Task item —
Everything in the data below is left aside except the lines from the one containing "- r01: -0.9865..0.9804" through the one containing "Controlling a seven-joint"; repeat those exactly.

Data provided —
##############################

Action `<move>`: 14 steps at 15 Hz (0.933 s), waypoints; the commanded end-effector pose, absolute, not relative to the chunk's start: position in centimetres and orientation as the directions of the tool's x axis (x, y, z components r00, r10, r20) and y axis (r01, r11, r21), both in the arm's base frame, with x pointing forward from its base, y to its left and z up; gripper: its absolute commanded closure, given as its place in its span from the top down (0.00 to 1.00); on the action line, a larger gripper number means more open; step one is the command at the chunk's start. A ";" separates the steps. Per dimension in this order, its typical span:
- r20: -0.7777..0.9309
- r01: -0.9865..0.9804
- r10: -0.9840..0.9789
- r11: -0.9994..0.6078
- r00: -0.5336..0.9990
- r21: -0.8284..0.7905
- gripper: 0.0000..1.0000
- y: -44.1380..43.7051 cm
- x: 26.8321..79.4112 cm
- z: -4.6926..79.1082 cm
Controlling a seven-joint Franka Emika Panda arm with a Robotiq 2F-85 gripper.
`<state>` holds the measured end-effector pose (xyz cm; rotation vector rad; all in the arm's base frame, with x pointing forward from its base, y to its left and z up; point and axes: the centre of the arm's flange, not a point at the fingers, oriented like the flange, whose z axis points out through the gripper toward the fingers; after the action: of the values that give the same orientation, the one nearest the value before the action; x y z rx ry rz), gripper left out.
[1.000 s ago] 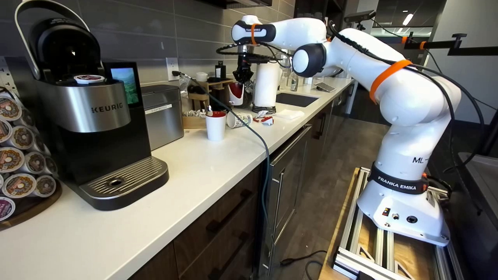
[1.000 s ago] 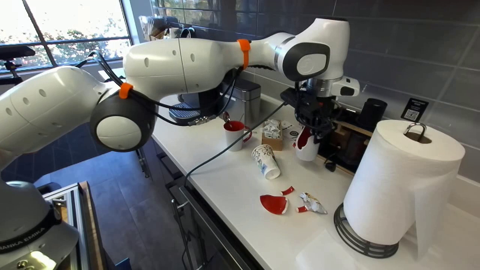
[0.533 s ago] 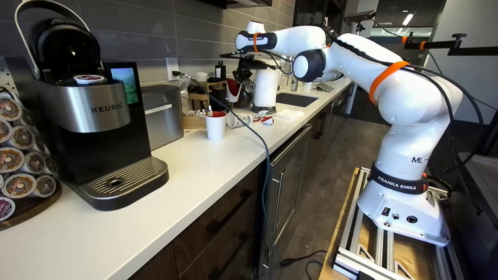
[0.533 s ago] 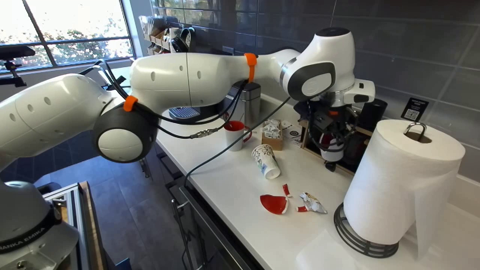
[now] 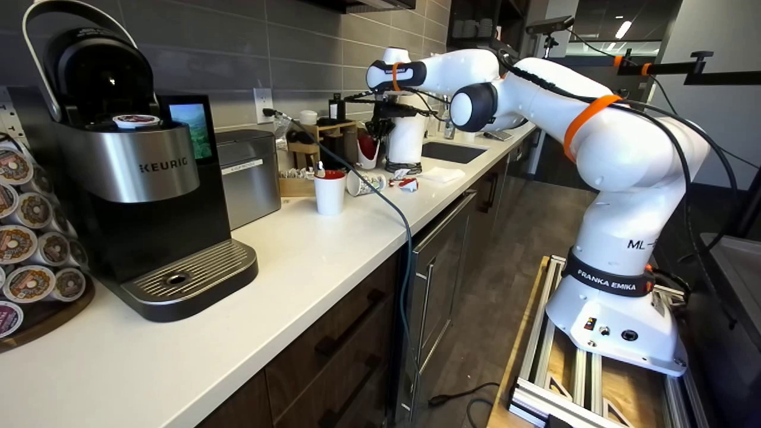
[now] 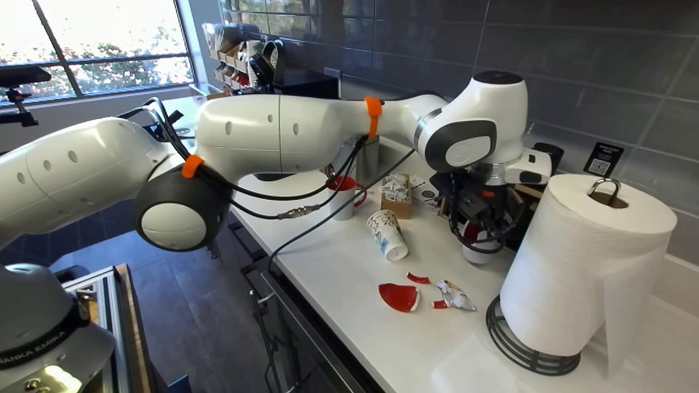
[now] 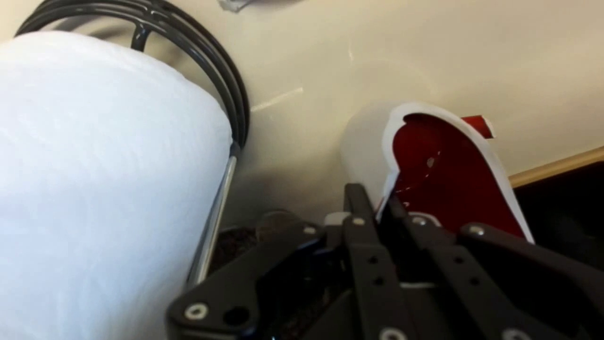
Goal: Pour out the contents from the broken cup
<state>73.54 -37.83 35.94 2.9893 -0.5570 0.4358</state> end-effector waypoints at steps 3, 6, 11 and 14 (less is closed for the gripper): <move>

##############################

Task output —
- r01: -0.9865..0.9804
- r10: -0.9840..0.9789
- r11: -0.9994..0.6078
- r00: -0.5336..0.9990
- r21: -0.8284..0.7905
- gripper: 0.0000..1.0000
- y: -44.1380..43.7051 cm
- x: 26.8321..79.4112 cm
- z: -4.6926..79.1082 cm
Controlling a seven-joint Franka Emika Panda arm with a Robotiq 2F-85 gripper.

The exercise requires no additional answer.